**Task prompt:** Restrict the output to the lines below starting at the one that contains "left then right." and ending at the one that contains "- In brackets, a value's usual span", and restate them word for word, both ends included.

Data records
+-------+

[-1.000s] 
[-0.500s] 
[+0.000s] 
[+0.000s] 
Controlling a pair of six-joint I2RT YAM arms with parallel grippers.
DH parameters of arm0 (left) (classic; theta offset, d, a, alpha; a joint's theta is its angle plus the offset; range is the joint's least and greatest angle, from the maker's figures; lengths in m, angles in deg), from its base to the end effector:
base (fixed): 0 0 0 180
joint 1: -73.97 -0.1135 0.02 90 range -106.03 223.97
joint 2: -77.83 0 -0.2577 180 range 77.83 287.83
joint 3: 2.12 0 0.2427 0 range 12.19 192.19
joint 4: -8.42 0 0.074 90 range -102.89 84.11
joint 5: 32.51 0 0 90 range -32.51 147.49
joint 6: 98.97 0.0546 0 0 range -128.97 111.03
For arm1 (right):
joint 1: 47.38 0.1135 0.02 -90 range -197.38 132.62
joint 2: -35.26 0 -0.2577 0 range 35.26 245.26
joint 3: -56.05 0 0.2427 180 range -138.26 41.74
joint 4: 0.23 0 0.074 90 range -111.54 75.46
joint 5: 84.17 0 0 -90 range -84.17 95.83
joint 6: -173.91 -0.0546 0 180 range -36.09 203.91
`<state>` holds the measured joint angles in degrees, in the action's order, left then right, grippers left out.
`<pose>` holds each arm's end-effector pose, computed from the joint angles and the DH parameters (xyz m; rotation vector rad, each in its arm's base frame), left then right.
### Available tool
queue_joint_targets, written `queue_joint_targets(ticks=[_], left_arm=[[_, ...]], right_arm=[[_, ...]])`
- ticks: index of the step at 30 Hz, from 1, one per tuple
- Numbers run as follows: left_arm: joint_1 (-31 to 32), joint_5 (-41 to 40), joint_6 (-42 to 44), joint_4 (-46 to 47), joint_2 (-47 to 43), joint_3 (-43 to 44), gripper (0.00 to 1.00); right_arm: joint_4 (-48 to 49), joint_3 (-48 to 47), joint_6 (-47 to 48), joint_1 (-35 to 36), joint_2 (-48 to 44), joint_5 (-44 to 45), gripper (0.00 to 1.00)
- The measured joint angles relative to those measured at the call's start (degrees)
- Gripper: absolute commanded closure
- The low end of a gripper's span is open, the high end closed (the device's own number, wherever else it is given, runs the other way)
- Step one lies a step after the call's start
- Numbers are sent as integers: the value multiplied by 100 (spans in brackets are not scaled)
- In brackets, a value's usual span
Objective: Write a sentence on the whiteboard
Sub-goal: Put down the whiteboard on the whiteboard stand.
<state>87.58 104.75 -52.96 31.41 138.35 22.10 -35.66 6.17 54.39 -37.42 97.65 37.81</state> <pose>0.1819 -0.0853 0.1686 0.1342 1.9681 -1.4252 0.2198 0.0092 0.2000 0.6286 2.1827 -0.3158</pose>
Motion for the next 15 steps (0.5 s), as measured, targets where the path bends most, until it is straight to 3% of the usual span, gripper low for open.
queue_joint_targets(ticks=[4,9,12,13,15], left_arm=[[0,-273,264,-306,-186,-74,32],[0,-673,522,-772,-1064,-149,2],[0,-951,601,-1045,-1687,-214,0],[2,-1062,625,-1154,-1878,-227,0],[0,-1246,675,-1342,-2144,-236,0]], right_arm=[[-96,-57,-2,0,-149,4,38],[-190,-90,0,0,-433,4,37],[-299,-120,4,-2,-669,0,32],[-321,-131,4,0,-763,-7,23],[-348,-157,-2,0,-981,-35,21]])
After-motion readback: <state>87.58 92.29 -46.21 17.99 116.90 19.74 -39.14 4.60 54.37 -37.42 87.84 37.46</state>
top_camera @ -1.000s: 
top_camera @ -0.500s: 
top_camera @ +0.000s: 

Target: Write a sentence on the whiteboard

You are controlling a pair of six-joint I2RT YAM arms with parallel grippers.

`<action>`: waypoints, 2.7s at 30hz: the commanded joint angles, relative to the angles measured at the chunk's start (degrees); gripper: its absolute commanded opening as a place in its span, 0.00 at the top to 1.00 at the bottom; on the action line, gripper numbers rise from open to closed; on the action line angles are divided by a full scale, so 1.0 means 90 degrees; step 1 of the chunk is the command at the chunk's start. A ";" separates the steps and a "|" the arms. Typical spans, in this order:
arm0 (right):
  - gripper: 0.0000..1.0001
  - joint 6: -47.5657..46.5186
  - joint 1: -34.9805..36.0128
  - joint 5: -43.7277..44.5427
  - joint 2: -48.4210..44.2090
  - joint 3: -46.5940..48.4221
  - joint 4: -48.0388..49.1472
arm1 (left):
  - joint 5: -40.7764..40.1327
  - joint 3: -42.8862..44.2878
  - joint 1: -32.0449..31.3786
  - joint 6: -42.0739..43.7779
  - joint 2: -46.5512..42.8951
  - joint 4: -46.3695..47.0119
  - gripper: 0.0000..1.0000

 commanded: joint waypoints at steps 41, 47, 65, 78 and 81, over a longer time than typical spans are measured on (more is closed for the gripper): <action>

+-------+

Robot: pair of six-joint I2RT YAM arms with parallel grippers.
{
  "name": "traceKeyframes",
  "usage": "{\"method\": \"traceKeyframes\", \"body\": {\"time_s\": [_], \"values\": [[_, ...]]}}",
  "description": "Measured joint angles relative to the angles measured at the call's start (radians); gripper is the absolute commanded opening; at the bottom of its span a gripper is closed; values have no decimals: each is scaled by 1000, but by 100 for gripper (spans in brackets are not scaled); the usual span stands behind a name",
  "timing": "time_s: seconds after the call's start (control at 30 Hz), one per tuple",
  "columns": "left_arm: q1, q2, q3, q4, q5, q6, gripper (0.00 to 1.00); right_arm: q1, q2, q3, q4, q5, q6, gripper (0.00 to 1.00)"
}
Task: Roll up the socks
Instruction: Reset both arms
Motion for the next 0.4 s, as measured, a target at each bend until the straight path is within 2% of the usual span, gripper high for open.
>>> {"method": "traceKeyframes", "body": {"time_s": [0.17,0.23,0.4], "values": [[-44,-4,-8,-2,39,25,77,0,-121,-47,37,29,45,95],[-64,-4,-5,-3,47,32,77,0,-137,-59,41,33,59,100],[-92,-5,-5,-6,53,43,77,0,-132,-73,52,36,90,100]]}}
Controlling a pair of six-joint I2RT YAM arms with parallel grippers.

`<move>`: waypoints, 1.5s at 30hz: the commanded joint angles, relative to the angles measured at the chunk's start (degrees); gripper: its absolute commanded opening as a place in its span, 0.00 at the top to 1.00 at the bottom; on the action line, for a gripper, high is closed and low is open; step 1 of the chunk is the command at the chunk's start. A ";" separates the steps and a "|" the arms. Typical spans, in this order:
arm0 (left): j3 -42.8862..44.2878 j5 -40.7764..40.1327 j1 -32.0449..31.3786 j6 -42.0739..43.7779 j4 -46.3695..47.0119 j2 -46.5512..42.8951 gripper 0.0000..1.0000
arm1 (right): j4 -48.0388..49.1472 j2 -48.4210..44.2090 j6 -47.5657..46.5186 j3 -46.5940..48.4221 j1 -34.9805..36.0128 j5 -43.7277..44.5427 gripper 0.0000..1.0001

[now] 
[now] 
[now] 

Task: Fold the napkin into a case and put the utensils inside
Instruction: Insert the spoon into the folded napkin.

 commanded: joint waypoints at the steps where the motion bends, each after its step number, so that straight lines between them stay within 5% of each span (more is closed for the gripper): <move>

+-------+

**Final answer:**
`<pose>` holds each arm's end-effector pose, computed from the joint angles and the DH parameters (xyz m; rotation vector rad, each in its arm's base frame), left then right.
### Available tool
queue_joint_targets, written `queue_joint_targets(ticks=[_], left_arm=[[_, ...]], right_arm=[[_, ...]])`
- ticks: index of the step at 30 Hz, from 1, one per tuple
- Numbers run as follows: left_arm: joint_1 (-31 to 32), joint_5 (-41 to 40), joint_6 (-42 to 44), joint_4 (-46 to 47), joint_2 (-47 to 43), joint_3 (-43 to 44), gripper (0.00 to 1.00); right_arm: joint_4 (-48 to 49), joint_3 (-48 to 47), joint_6 (-47 to 48), joint_1 (-35 to 36), joint_2 (-48 to 44), joint_5 (-44 to 45), gripper (0.00 to 1.00)
- The measured joint angles relative to those measured at the call's start (degrees)
- Gripper: absolute commanded closure
- The low end of a gripper's span is open, the high end closed (the device's own number, wherever else it is given, runs the other way)
- Step one lies a step after the call's start
- Numbers are sent as integers: the value multiplied by 100 (spans in brackets are not scaled)
- In brackets, a value's usual span

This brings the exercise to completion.